**Instructions for the task**.
Lines where the string "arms" appears are to be copied from the entries below.

· · · · · · ·

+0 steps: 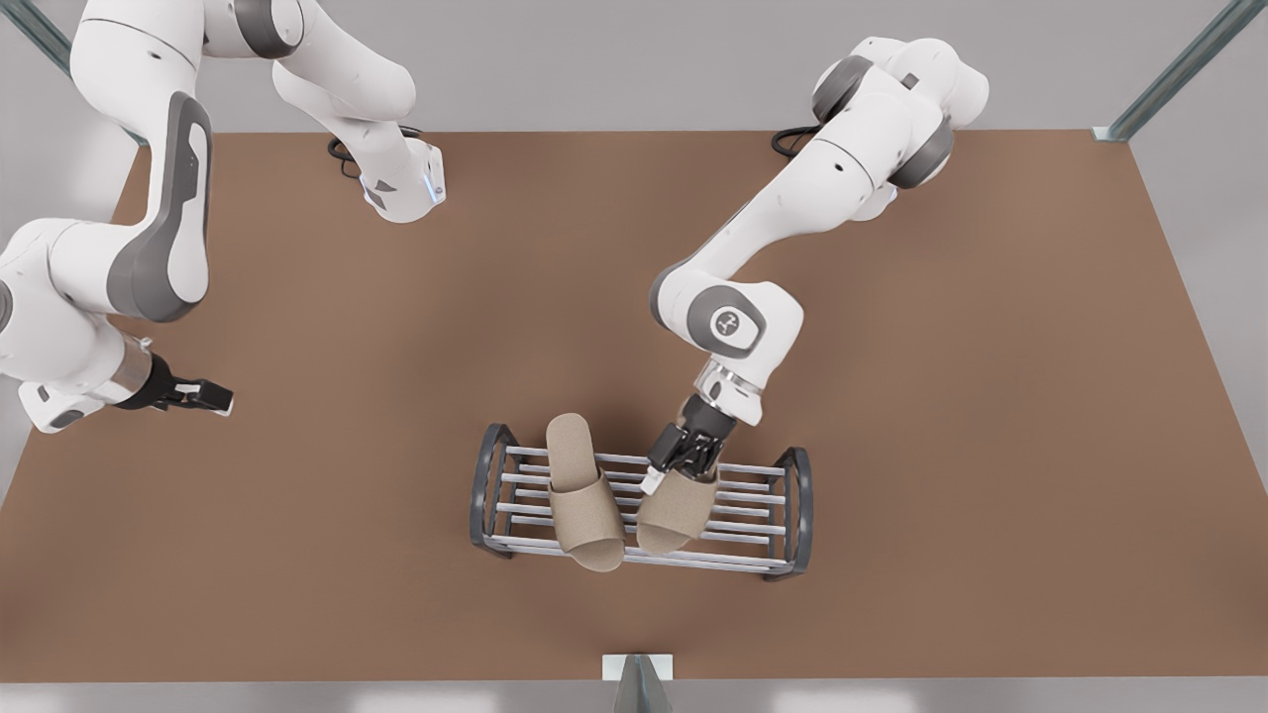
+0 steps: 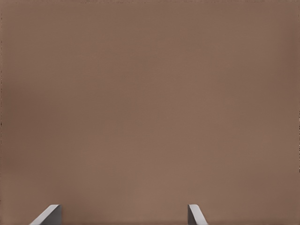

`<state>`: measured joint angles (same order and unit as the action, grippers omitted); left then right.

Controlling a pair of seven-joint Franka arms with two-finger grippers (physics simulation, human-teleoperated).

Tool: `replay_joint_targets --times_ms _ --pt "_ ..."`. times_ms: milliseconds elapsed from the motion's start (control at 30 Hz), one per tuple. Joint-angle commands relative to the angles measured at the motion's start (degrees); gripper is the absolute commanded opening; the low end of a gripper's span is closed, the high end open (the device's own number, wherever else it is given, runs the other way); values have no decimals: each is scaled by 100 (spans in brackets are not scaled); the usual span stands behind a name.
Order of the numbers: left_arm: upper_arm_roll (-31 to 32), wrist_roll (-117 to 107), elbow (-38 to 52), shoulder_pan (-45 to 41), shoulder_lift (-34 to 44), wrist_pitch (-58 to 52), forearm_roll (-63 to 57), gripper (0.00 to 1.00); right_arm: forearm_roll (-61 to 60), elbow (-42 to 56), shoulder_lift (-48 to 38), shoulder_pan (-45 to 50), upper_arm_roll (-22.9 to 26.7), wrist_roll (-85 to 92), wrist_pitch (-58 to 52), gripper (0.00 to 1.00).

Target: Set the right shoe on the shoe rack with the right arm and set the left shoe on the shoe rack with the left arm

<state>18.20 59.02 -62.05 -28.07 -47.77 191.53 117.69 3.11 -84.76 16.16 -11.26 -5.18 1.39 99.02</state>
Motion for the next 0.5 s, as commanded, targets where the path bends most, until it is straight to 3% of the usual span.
replay_joint_targets --times_ms 0,400,467 --pt "-9 -145 26 3 -31 -80 -45 100 23 82 1 18 -106 -315 -23 100" --pt "-53 -189 167 -41 -295 -54 -10 100 -12 143 -25 18 -124 -315 -120 100" --pt "-53 -197 -290 21 13 -81 8 100 -47 161 -122 18 -159 -333 -287 100"
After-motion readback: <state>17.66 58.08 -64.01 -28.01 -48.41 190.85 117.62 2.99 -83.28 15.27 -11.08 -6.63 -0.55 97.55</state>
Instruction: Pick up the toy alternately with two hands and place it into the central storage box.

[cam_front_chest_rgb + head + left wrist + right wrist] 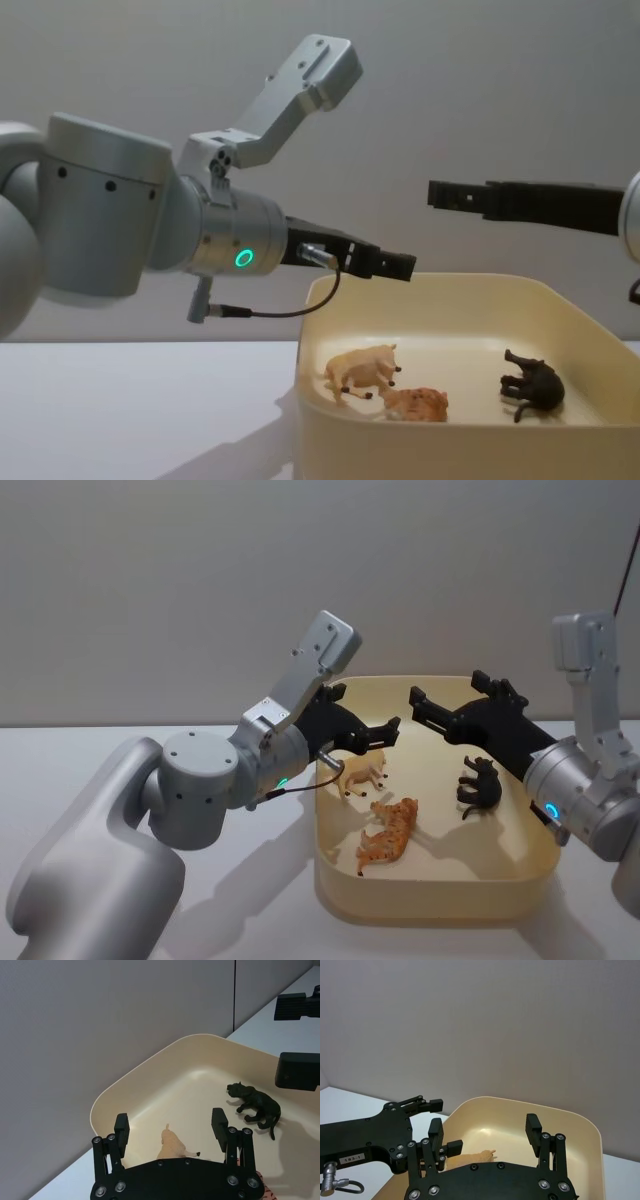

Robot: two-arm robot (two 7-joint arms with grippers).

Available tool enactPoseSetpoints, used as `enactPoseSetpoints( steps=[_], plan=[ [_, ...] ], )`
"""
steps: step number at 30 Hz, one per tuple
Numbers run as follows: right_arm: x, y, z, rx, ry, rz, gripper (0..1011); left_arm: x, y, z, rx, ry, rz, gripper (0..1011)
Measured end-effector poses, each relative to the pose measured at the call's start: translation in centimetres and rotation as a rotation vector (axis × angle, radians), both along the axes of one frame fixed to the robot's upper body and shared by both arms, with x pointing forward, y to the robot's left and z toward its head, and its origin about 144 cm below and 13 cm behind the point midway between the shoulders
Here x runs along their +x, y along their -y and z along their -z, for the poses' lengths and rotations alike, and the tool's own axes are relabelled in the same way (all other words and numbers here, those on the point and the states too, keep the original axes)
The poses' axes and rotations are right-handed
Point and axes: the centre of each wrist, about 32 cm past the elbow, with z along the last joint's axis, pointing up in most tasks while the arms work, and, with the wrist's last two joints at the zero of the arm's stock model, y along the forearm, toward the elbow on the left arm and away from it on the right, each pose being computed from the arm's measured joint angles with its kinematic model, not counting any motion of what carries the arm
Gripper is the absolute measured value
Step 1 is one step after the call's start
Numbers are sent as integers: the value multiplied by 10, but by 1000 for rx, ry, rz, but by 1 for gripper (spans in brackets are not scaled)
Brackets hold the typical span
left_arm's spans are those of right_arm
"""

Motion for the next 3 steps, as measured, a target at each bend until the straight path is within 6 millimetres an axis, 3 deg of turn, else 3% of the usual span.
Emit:
enactPoseSetpoints(
  steps=[3],
  plan=[
    [0, 0, 0, 0, 0, 0, 1001, 1, 0, 0, 1, -1, 2, 1001]
  ],
)
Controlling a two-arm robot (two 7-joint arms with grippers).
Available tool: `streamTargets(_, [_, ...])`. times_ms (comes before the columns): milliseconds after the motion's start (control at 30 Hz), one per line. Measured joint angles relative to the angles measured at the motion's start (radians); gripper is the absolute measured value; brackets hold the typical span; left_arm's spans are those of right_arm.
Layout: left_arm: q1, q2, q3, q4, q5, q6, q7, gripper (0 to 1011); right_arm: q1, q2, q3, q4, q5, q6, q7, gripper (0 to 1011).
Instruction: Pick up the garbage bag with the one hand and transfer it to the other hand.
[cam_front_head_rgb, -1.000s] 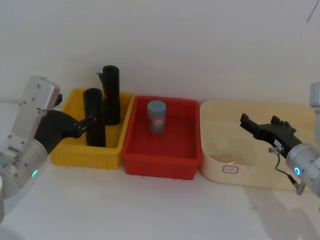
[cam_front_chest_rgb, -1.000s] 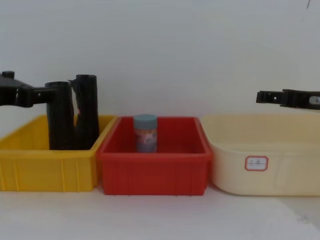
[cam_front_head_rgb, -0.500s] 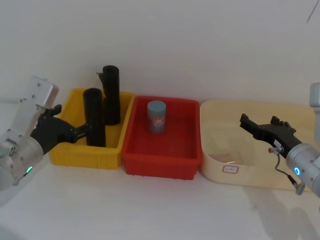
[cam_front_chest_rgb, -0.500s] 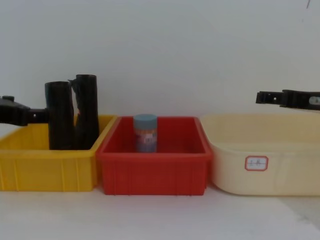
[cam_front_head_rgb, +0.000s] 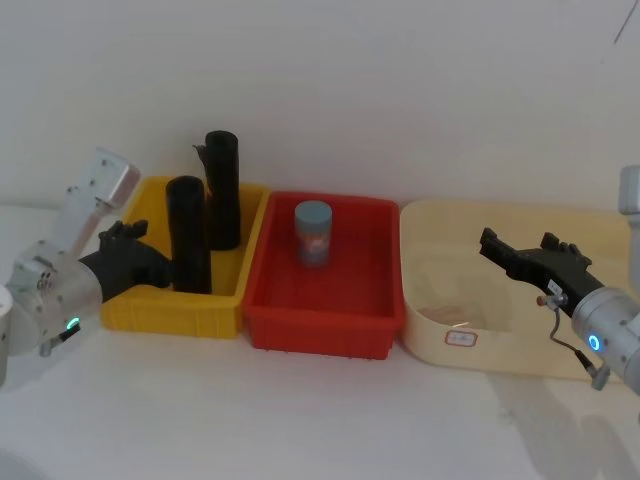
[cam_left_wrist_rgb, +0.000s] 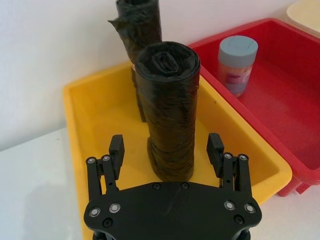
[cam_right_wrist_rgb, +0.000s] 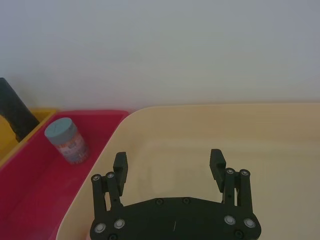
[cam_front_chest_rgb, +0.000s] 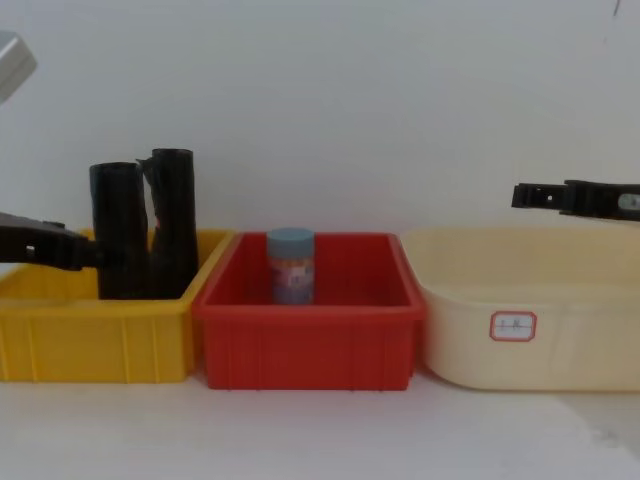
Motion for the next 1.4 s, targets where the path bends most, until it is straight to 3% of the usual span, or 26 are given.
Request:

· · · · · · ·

**Exercise output**.
Controlling a pair of seven-joint Franka arms with two-finger grippers (physics simulation, human-teleoperated).
Robot: two-arm robot (two 7-joint arms with grippers).
Measured end-effector poses, each relative to the pose measured at the call's start: translation in centimetres and rotation as a rotation vector (axis × angle, radians), both along the axes of one frame fixed to the robot's upper body and shared by both arms, with x pointing forward, y to the robot's left and z toward its head, and its origin about 144 cm below and 13 cm behind the point midway between the shoulders
Point and axes: the centre of each wrist, about 32 cm past the elbow, with z along the last joint's axis, pointing up in most tasks while the arms work, and, with the wrist's last two joints at the zero of the arm's stock model, y along the forearm, toward the elbow on the left arm and away from it on the right, each pose being computed from the arm's measured joint angles with its kinematic model, not counting any motion of what carries the arm
Controlling a two-arm robot (two 7-joint arms with grippers).

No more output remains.